阅读次数
一.druid的设计与架构
设计:http://druid.io/docs/0.9.1.1/design/design.html
白皮书:http://static.druid.io/docs/druid.pdf
(https://docs.imply.io/on-premise/deploy/cluster)
五种节点类型:
Historical: 离线节点,加载离线存储的segments。它和coordinator通过zk进行联系。当接收到新的segments加载请求的时候,先查本地,没命中则根据metadata信息从deep storage中加载,加载完成后申报到zk,这时候该segment就可以被查询
Broker:接受查询,根据zk的信息查询segment的位置,将查询路由到正确的位置。最后merge结果返回
Coordinator:协调segment的存储,决定哪些segments应该进historical nodes
Indexing Service:包含三大组件。peon,middle manager,overlord
任务从overlord的http提交,由middle manager分配给Peons处理。
Realtime:实时节点
其他名词:
Tranquility: helps you send real-time event streams to Druid and handles partitioning, replication, service discovery, and schema rollover, seamlessly and without downtime
Tranquility server:一个http server,有它就可以不需要写java程序来导数据到druid,而通过http接口就可以
依赖的外围模块:
Deep Storage:
Metadata Storage:
ZooKeeper:
二.安装部署:
1.参考
http://druid.io/docs/0.9.1.1/tutorials/cluster.html(./bin/xxx.sh start启动各个对应的服务)

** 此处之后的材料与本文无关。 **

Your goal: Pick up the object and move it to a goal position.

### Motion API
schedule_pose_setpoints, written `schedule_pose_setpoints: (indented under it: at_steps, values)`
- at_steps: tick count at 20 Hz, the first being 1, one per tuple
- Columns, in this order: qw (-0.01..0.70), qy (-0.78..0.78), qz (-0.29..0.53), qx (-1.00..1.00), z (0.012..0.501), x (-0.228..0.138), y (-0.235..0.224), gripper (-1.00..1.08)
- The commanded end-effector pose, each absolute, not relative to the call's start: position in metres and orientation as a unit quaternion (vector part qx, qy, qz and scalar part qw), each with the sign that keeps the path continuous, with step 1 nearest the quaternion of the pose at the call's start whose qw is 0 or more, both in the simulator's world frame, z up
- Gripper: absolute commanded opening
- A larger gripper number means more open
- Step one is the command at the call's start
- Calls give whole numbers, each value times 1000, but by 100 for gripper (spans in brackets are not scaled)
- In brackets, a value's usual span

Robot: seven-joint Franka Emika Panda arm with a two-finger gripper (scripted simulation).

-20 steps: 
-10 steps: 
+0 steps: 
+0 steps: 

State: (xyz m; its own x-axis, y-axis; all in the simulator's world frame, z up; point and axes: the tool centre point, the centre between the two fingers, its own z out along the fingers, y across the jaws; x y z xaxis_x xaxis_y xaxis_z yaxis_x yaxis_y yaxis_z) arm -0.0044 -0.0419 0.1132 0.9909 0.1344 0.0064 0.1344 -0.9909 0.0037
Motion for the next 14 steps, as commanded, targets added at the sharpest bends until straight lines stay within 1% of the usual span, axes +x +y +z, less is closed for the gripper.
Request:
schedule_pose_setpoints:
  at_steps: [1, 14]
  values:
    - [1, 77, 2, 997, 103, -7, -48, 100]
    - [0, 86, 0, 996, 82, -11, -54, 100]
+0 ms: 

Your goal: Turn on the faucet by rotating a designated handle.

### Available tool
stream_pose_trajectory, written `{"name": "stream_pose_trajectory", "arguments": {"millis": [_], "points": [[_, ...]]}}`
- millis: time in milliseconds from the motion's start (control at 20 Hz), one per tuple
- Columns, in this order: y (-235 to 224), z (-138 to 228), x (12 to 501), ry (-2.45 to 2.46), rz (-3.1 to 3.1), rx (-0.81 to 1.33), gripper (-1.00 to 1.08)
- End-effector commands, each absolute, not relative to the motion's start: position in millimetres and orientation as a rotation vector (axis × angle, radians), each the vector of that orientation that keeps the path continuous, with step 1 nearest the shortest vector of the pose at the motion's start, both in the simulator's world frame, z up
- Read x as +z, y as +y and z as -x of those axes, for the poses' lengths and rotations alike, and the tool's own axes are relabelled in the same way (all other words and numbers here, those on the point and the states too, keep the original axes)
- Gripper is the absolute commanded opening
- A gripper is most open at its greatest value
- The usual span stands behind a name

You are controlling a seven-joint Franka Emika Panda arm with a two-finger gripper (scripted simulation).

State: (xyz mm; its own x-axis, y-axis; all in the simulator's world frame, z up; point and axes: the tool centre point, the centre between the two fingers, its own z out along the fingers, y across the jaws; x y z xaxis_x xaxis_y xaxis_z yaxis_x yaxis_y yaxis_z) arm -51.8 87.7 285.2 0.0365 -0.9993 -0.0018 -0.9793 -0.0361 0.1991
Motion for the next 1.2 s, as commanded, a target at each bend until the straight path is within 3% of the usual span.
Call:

http://www.open-open.com/lib/view/open1447852962978.html
2.下载druid以及mysql extenstion&tranquility
http://druid.io/downloads.html
3.拷贝mysql-metadata-storage-0.12.0.tar.gz到extensions路径下并解压
create database druid DEFAULT CHARACTER SET utf8 COLLATE utf8_general_ci;
4.配置conf/druid/_common/common.runtime.properties
5.拷贝hadoop相关配置到conf/druid/_common下(core-site.xml, hdfs-site.xml, yarn-site.xml, mapred-site.xm)
6.启动各个组件:(也可以使用sh bin/XXX.sh start来启动)
启动一个实例就够了
java cat conf/druid/coordinator/jvm.config | xargs -cp conf/druid/_common:conf/druid/coordinator:lib/ io.druid.cli.Main server coordinator
java cat conf/druid/overlord/jvm.config | xargs -cp conf/druid/_common:conf/druid/overlord:lib/ io.druid.cli.Main server overlord
可以按需启动多个实例
java cat conf/druid/historical/jvm.config | xargs -cp conf/druid/_common:conf/druid/historical:lib/ io.druid.cli.Main server historical
java cat conf/druid/middleManager/jvm.config | xargs -cp conf/druid/_common:conf/druid/middleManager:lib/ io.druid.cli.Main server middleManager
java cat conf/druid/broker/jvm.config | xargs -cp conf/druid/_common:conf/druid/broker:lib/* io.druid.cli.Main server broker
遇到问题:
historical node内存启不了
启动得时候报错:
12) Not enough direct memory. Please adjust -XX:MaxDirectMemorySize, druid.processing.buffer.sizeBytes, druid.processing.numThreads, or druid.processing.numMergeBuffers: maxDirectMemory[2,147,483,648], memoryNeeded[5,368,709,120] = druid.processing.buffer.sizeBytes[536,870,912] * (druid.processing.numMergeBuffers[2] + druid.processing.numThreads[7] + 1)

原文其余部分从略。